Predicting Complex Phenotypes for Genome-Enabled Crop and Livestock Breeding

Friday, 14 February 2014
Crystal Ballroom A (Hyatt Regency Chicago)
Chris-Carolin Schön , Technical University Munich, Freising, Germany
Agricultural genetics is currently being revolutionized by technological developments in genomic and statistical research. High-throughput genotyping technology delivers hundreds of thousands of single nucleotide polymorphism markers and has become available for many crop and livestock species. The technological feasibility of obtaining full genome sequences at reasonable costs for a large number of individuals is within striking distance. Thus, genetic analysis of quantitatively inherited traits and prediction of the genetic predisposition of individuals based on molecular data are rapidly evolving fields of research in agricultural genetics.

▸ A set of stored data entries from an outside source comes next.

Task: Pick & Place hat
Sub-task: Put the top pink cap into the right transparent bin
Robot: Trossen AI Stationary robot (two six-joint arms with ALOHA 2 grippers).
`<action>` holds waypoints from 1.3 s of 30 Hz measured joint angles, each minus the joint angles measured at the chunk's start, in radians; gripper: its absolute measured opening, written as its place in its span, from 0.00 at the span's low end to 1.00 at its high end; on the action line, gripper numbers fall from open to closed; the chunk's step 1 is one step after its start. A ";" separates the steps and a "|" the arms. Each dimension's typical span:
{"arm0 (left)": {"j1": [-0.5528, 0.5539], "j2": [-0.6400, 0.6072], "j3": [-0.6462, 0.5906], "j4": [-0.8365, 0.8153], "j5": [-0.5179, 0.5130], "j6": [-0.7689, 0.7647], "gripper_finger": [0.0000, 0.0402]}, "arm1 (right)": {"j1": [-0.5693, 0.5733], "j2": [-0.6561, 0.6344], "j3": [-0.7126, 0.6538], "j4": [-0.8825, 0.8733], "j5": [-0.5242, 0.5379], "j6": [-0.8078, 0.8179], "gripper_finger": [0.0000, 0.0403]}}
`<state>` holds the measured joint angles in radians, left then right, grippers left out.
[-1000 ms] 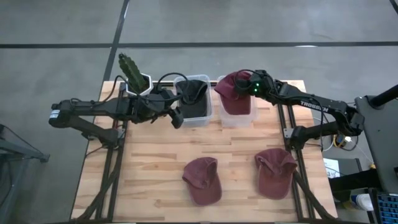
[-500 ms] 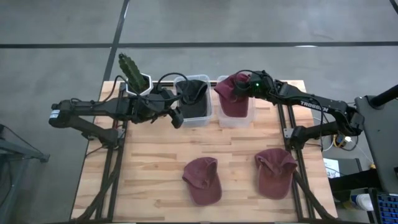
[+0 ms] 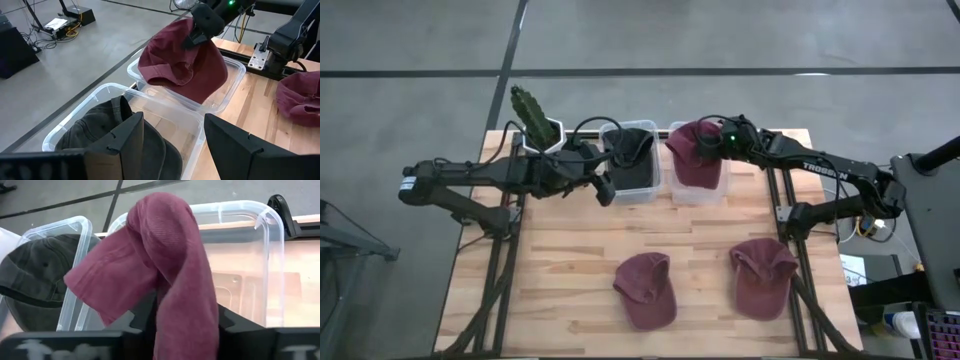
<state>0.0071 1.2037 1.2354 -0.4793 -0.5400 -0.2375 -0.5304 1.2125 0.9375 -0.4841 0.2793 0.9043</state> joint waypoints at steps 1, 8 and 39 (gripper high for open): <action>0.000 0.000 0.000 0.000 0.000 0.000 0.50 | 0.000 0.000 0.000 -0.006 0.000 0.000 0.27; -0.003 0.000 0.000 0.000 0.002 0.000 0.50 | 0.000 0.000 0.001 -0.037 0.001 -0.020 0.33; -0.003 0.000 0.000 0.027 0.008 0.000 0.50 | -0.001 -0.001 0.003 -0.103 0.106 -0.132 0.24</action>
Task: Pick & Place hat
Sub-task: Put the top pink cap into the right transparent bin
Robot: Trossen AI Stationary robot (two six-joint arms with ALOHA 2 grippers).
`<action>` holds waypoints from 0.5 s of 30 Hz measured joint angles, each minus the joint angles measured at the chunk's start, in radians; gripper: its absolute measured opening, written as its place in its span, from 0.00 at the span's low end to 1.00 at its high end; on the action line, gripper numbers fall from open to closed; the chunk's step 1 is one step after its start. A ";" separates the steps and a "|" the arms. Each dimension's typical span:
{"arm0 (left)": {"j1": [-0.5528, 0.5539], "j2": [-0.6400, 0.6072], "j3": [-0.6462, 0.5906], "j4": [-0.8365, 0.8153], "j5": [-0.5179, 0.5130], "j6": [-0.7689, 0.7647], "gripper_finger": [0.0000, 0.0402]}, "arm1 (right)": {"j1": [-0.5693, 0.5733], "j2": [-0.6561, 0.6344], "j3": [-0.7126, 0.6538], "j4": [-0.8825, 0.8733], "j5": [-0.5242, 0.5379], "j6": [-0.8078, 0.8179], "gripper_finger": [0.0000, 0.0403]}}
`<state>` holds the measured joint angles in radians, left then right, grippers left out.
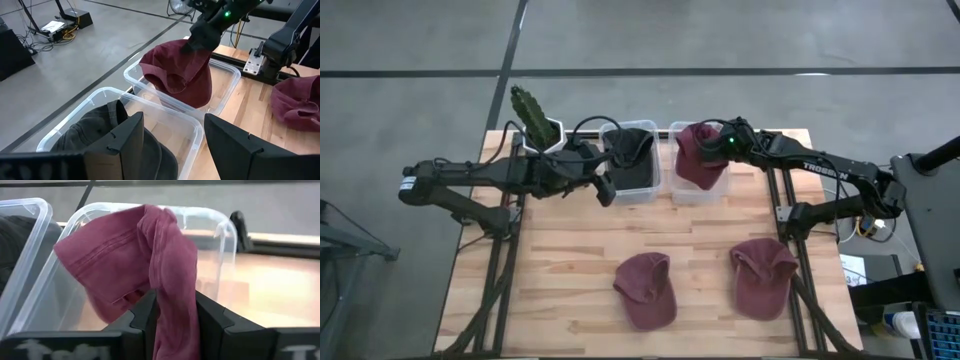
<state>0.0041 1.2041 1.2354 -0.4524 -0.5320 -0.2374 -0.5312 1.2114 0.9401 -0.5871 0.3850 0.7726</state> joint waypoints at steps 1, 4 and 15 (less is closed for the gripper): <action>0.000 0.000 0.000 0.002 0.000 0.000 0.50 | 0.000 0.000 0.000 0.002 0.012 -0.012 0.23; 0.000 0.000 0.000 0.008 0.000 0.001 0.50 | 0.000 0.000 0.000 0.029 0.042 -0.042 0.21; 0.000 0.000 0.000 0.013 0.000 0.002 0.50 | -0.021 0.000 0.039 0.136 0.002 -0.188 0.17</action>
<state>0.0044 1.2041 1.2354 -0.4393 -0.5317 -0.2352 -0.5526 1.2114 0.9793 -0.4509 0.3874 0.5847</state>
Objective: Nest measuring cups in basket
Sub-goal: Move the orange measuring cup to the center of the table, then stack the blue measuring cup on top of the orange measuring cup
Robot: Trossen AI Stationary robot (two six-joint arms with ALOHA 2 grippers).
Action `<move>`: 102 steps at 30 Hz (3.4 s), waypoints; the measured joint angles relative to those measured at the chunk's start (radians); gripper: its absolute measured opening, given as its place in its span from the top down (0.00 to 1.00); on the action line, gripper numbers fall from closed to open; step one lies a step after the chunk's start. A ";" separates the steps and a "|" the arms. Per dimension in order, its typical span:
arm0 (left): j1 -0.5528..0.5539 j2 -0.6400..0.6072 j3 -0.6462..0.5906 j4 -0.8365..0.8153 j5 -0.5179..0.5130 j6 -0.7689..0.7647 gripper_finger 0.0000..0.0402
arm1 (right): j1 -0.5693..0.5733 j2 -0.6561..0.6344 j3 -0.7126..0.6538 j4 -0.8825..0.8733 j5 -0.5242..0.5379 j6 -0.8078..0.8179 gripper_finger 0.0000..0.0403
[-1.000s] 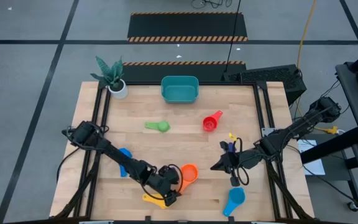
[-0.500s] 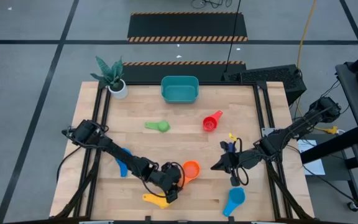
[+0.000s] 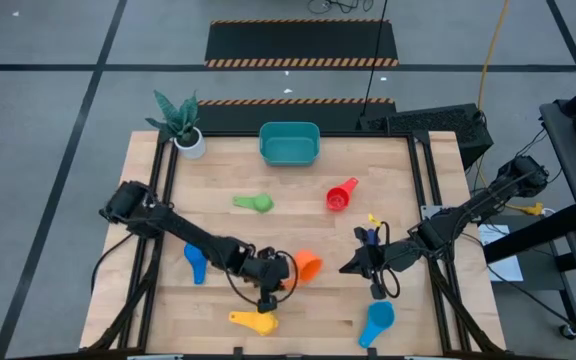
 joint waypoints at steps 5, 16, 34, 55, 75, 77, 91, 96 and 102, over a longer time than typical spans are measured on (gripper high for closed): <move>0.069 -0.105 0.000 -0.127 0.134 0.106 0.98 | 0.000 0.000 0.000 0.000 0.000 0.000 1.00; 0.254 -0.218 -0.063 -0.189 0.443 0.275 0.99 | 0.000 0.000 0.000 -0.026 0.000 0.000 1.00; 0.423 -0.202 -0.321 0.089 0.688 0.235 0.97 | 0.026 0.000 0.000 -0.030 -0.001 0.000 1.00; 0.491 -0.202 -0.336 0.016 0.504 0.192 0.67 | 0.026 0.000 0.000 -0.029 -0.001 0.007 1.00; 0.488 -0.343 -0.334 -0.148 0.254 0.138 0.48 | 0.026 0.000 0.000 -0.026 0.000 0.030 1.00; 0.477 -0.398 -0.334 -0.184 0.225 0.130 0.48 | 0.026 0.000 0.000 -0.026 0.000 0.035 1.00; 0.246 -0.567 -0.334 -0.281 0.038 -0.028 0.48 | 0.026 0.000 0.001 -0.021 0.007 0.116 1.00; 0.095 -0.567 -0.334 -0.302 -0.086 -0.158 0.48 | 0.032 0.011 0.001 -0.021 0.079 0.165 1.00; -0.031 -0.567 -0.334 -0.315 -0.164 -0.320 0.48 | 0.046 0.072 0.001 0.005 0.135 0.235 1.00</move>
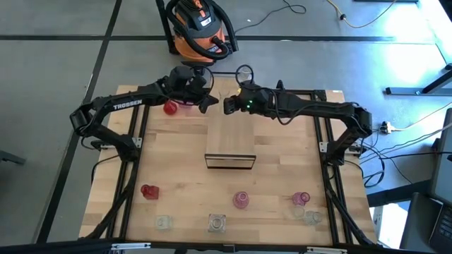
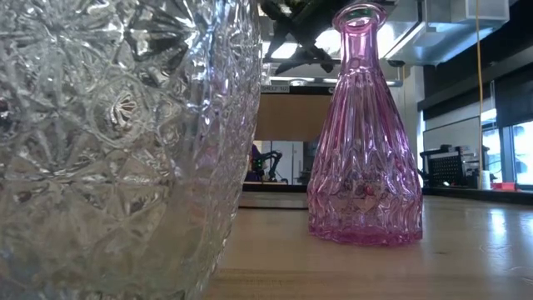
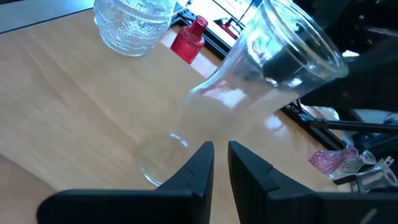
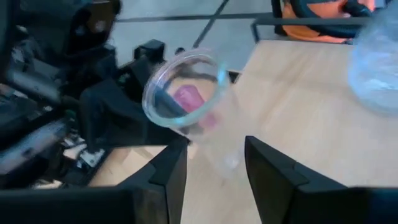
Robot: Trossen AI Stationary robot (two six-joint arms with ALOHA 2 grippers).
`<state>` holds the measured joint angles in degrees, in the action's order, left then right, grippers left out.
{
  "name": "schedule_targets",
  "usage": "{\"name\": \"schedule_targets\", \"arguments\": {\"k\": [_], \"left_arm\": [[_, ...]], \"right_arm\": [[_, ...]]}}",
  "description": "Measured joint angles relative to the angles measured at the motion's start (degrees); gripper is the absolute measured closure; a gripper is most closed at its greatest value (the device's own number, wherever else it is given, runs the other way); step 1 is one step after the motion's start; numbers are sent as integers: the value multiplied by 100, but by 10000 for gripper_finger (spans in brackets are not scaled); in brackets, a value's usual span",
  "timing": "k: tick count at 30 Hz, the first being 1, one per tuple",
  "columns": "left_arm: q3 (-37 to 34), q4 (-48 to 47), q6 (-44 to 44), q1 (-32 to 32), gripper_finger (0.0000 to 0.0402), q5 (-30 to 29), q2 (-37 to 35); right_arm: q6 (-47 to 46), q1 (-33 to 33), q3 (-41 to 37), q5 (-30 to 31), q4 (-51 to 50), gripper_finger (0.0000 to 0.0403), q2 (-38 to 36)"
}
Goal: Sort vases onto shelf
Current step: Put the transparent vase on the shelf aligned with the other transparent vase
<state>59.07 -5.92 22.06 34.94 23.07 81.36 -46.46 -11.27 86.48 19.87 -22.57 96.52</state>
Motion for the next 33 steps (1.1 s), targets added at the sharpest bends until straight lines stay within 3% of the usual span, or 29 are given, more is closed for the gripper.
{"name": "schedule_targets", "arguments": {"k": [12,21,27,30,33], "left_arm": [[2,317,22,42,360,-494,381],[2,571,-146,83,360,-793,435],[2,551,-53,94,360,-704,435],[2,534,27,94,360,-680,435],[2,536,31,94,360,-609,435]], "right_arm": [[-449,0,-1,-39,170,259,384],[-248,-40,-2,406,151,259,384],[-236,-34,-2,-62,-81,259,382],[-268,-33,-2,-621,-428,259,382],[-386,26,-2,-583,-748,259,382]]}}
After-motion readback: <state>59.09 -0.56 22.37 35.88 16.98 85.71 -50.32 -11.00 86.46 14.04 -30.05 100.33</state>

This talk presents quantitative genetic approaches that make it possible to extract knowledge on the genetic value of individual plants or animals from high-dimensional genomic data and to predict the genetic makeup of individual offspring. Statistical methods for prediction of genetic values and phenotypes from genome-wide molecular marker data will be introduced, and challenges arising from the large number of predictors and their high degree of collinearity will be addressed.

The efficiency of genome-enabled prediction will be demonstrated with experimental studies on grain yield and insect resistance in maize (Zea mays L.). Estimates of prediction accuracies achieved in these studies are encouraging with respect to the usefulness of genome-enabled prediction in practical breeding programs. On this basis, optimum scenarios for exploiting knowledge from high-dimensional molecular data in breeding schemes will be discussed.